Thanks for that explanation. Compression wood being part of the bore cut helps explain how a bar might get pinched.

Philbert


----------



## CoreyB (Oct 28, 2015)

bitzer said:


> You need to remove as much compression wood as possible. Chairs occur in the compression wood. It leaning that hard the tree will likely sit tight on yer bar if you bore it. Also what if the tension wood is not that great and as soon as you poke thru the other side on your bore the tree takes off? You could face it (wide open). Bore the heart from the face. Then use a coos bay back cut. Make sure you cut the pinch side first. It won't take much on the other side to get it. Either way its going to be messy. Just make sure you don't kill yourself or the saw. That means keeping the bar in a place where you can easily get it out of instead of thru the middle of the tree. I do this kind of stuff every day for a living.



That is a great and very clear explanation!
Thank you for taking the time to explain it and share your valuable information.


----------



## turnkey4099 (Oct 28, 2015)

bitzer said:


> You need to remove as much compression wood as possible. Chairs occur in the compression wood. It leaning that hard the tree will likely sit tight on yer bar if you bore it. Also what if the tension wood is not that great and as soon as you poke thru the other side on your bore the tree takes off? You could face it (wide open). Bore the heart from the face. Then use a coos bay back cut. Make sure you cut the pinch side first. It won't take much on the other side to get it. Either way its going to be messy. Just make sure you don't kill yourself or the saw. That means keeping the bar in a place where you can easily get it out of instead of thru the middle of the tree. I do this kind of stuff every day for a living.
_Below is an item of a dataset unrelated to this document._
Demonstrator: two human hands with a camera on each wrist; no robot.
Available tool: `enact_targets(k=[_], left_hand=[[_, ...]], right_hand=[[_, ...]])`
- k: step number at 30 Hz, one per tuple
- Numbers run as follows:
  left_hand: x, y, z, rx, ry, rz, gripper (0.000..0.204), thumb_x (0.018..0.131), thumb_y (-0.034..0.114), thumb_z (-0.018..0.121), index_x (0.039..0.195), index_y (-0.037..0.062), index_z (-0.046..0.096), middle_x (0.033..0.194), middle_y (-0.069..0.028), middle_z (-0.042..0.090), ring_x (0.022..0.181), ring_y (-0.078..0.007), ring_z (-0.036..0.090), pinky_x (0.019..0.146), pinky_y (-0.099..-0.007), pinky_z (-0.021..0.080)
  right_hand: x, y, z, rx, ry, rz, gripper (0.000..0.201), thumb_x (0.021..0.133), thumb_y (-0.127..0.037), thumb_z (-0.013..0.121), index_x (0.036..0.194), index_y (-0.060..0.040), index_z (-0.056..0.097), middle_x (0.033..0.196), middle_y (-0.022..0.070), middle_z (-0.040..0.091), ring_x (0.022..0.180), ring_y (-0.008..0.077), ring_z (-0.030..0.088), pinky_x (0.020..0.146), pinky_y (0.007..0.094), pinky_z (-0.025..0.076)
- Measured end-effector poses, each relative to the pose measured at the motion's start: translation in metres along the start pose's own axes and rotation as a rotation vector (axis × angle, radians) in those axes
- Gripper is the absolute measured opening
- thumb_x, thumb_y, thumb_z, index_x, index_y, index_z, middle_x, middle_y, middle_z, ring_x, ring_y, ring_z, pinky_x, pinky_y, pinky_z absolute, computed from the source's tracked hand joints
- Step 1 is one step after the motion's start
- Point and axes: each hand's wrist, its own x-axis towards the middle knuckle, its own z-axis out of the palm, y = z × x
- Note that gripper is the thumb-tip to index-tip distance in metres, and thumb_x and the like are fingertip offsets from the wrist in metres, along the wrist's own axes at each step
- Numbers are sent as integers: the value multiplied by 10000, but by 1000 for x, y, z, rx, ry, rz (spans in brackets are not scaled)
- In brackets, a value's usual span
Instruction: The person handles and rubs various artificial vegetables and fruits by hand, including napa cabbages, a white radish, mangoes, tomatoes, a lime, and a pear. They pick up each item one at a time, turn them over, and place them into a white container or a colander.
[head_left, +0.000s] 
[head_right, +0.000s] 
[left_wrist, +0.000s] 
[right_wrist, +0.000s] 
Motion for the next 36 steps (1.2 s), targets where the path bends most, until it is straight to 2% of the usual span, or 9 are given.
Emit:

The devil is in the details. Jusst how do you determine how much compression wood you can remove before sticking the saw. For the tree under discussion it ain't a gonna be very much!!

Harry K


----------



## bitzer (Oct 28, 2015)

turnkey4099 said:


> The devil is in the details. Jusst how do you determine how much compression wood you can remove before sticking the saw. For the tree under discussion it ain't a gonna be very much!!
> 
> Harry K


You would be surprised. Bore the heart from the face. Then cut from behind the hinge to the back on both sides. You have to watch the second side cuz it might sit on yer tip then. You have to feel it. If it will go before getting to the other side cut as much off as you can from the side you're on and work over to the other side til it goes.


----------



## Gypo Logger (Oct 28, 2015)

Sloping, not sloppy undercuts are one way to deal with leaners under 16"
The sloping undercut cuts the weight of the lean in half and swings the tree at the angle of the undercut.
It's all pointless if you leave an unintentional dutchman or your saw is so slow it can't get out of it's own way.
I chopped down this mighty spruce with an 024 Super I built today out of an 026.


----------



## CoreyB (Oct 29, 2015)

I thought I would add a couple of videos I fond on the subject. 
So this way is bad? And should not be done?


Here is one that I think is showing the coos bay and another that I do not know if has been brought up.


----------



## olympyk_999 (Oct 29, 2015)

at this rate it will die and fall on its own...just cut the damn thing!


----------



## Trx250r180 (Oct 29, 2015)

olympyk_999 said:


> at this rate it will die and fall on its own...just cut the damn thing!


Now if he went and did that this wicked cool thread would be over.


----------



## hardpan (Oct 29, 2015)

bitzer said:


> You would be surprised. Bore the heart from the face. Then cut from behind the hinge to the back on both sides. You have to watch the second side cuz it might sit on yer tip then. You have to feel it. If it will go before getting to the other side cut as much off as you can from the side you're on and work over to the other side til it goes.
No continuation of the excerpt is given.